How many of you intrepid readers guessed "fruit sauce"? You're right! Fruit sauce... slow-cooked plums (in one casserole) and slow-cooked blackberries (in another casserole), overnight in the Aga and then whirred to a pulp (for the plums) and strained to remove seeds (for the berries)... then stirred together in some inexact proportion, et voila! Fruit sauce.

Besides the fruit itself, the sauce contains a little bit of caster ("baker's") sugar, a little bit of blackcurrant jelly -- I don't go for über-sweet sauce because it's going to end up spilled all over much sweeter stuff anyway, so let's preserve the natural tartness.

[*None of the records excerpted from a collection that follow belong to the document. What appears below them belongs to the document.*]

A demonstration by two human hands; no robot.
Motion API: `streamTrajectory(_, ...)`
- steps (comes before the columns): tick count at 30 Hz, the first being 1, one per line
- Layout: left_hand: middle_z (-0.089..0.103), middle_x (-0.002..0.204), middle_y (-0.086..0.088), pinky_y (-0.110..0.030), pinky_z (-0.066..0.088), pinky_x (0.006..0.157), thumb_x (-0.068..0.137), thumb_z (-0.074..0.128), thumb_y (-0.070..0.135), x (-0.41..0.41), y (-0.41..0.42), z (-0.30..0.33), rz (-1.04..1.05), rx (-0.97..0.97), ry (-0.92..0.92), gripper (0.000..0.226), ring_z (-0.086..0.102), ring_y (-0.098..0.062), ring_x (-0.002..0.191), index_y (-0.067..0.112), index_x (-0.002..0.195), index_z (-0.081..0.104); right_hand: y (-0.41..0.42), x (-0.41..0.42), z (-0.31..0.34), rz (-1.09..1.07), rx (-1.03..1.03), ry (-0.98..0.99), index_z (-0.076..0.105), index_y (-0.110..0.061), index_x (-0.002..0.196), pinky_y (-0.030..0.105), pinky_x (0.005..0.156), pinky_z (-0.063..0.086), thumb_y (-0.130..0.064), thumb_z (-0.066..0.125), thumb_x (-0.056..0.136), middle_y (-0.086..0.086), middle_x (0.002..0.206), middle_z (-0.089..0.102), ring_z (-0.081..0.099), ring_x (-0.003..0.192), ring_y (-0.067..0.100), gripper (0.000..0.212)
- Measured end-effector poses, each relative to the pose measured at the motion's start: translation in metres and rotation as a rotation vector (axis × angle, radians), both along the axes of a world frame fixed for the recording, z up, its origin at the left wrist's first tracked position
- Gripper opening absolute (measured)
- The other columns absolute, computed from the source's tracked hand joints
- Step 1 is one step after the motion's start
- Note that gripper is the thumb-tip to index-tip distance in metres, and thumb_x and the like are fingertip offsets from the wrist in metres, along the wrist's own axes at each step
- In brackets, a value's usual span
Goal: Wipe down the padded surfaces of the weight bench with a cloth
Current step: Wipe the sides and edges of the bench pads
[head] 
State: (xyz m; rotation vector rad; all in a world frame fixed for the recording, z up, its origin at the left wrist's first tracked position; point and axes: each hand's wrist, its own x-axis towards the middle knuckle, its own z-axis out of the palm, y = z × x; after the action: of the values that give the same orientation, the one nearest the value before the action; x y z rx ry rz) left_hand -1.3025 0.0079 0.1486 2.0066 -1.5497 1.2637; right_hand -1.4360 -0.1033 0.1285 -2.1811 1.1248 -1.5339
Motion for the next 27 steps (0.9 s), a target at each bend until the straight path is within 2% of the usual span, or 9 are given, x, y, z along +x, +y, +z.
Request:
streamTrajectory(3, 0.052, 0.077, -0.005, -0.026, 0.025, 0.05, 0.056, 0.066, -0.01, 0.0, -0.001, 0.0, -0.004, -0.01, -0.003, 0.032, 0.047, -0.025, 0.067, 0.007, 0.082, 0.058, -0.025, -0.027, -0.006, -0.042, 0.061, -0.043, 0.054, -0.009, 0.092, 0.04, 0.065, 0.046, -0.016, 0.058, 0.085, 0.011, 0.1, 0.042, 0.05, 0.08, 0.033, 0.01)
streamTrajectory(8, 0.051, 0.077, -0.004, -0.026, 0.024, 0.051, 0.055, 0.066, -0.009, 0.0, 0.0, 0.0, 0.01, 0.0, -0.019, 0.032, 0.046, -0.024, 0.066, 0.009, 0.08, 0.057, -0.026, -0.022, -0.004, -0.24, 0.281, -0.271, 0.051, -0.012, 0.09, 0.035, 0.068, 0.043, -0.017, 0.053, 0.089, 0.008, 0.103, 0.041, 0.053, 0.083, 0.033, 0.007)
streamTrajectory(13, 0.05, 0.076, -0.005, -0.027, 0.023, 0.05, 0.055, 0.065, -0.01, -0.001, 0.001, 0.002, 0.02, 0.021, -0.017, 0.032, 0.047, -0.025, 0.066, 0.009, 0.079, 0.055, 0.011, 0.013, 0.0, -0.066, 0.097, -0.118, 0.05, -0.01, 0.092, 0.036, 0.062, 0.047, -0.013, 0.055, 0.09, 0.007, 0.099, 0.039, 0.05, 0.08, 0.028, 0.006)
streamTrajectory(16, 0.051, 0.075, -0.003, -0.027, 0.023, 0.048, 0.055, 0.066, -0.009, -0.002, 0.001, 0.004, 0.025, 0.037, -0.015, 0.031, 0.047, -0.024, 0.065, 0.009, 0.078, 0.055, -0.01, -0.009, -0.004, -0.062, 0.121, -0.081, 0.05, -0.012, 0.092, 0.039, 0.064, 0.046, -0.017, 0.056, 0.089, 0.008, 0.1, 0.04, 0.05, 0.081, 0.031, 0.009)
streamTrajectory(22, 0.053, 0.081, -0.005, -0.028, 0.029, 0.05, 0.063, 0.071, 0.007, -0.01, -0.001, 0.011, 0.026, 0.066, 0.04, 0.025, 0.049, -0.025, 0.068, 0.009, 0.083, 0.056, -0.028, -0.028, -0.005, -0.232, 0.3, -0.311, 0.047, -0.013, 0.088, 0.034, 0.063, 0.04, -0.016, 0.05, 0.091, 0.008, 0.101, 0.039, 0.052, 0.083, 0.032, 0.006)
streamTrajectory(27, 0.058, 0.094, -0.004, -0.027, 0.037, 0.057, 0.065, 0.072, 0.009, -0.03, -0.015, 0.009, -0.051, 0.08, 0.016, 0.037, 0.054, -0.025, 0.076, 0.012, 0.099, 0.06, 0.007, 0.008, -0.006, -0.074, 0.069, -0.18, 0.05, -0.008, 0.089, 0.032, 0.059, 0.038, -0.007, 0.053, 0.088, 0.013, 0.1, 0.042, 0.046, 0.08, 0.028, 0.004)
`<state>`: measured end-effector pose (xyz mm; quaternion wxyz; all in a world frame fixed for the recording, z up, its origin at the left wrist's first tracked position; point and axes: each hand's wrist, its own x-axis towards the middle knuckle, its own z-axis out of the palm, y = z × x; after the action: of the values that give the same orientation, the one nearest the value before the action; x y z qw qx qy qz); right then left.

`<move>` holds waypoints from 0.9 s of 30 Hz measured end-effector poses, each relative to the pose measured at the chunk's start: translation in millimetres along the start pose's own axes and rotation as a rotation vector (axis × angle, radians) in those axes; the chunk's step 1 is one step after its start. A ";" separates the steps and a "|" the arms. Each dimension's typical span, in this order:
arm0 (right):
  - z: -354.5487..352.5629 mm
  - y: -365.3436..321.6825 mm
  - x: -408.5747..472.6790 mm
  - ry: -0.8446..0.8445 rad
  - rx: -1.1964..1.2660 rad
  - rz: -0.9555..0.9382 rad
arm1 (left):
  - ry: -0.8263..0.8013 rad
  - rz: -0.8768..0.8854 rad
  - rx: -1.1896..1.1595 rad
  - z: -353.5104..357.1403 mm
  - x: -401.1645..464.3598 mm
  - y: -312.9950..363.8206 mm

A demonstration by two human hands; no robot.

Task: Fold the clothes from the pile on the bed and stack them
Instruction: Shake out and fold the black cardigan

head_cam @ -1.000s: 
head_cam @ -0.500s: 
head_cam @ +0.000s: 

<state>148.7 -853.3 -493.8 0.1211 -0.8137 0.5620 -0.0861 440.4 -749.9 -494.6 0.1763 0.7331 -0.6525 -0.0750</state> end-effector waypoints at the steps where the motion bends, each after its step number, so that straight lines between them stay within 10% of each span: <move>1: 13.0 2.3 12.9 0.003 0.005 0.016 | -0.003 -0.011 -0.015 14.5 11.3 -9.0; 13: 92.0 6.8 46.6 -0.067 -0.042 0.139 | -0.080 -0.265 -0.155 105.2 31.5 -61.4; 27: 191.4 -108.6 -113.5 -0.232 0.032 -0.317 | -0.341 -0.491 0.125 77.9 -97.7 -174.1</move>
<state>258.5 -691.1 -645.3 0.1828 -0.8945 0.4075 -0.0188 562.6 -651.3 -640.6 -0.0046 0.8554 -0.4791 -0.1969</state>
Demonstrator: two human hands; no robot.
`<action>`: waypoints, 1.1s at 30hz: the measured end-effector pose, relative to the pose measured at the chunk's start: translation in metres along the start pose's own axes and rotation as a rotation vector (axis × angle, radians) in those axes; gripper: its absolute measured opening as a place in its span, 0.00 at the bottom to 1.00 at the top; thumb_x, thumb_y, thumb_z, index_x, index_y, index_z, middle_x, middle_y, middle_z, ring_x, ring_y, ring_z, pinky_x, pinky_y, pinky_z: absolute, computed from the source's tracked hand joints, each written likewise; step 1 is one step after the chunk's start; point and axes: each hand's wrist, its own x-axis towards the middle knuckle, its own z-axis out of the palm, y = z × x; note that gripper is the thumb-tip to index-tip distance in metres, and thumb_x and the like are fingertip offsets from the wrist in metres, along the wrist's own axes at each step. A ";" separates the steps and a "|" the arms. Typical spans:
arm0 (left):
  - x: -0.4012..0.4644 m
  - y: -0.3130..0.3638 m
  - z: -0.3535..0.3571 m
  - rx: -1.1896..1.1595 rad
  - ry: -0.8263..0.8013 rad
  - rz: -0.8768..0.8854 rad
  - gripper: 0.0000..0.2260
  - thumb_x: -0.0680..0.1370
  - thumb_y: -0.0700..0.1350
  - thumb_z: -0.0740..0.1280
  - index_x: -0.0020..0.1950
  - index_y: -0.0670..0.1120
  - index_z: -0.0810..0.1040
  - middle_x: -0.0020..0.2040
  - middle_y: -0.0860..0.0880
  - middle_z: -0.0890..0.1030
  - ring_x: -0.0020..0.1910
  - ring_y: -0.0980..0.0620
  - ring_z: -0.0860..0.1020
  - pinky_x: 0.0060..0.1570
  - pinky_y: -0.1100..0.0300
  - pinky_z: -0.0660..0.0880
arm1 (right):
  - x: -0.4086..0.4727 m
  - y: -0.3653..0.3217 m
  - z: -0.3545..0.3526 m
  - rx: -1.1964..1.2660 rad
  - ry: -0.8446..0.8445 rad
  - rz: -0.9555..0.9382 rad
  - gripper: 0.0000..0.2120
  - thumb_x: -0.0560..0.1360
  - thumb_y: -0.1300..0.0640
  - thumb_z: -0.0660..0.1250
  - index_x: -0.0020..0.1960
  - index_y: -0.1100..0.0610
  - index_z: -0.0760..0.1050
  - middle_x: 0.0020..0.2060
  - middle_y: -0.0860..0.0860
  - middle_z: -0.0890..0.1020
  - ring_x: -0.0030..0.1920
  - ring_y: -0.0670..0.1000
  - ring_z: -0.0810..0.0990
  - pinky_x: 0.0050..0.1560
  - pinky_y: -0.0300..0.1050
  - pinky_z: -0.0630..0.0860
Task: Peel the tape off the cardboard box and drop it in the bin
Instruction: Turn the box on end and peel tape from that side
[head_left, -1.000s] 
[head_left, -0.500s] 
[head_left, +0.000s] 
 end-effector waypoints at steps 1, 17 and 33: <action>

In the pix below you can see just the sort of sweet stuff it's going to be spilled over: cake and ice cream (there ought to be a law). I made the humble ginger-citron-chocolate chip-sour cream cake yesterday -- this is a tremendously obliging cake, in fact I think the mixer and the Aga know how to do it themselves by now because I have made it so many times; and if you want to know more about it you must write to me, because I'm embarrassed to say how simple it is for then you will know exactly how basic my baking skills are.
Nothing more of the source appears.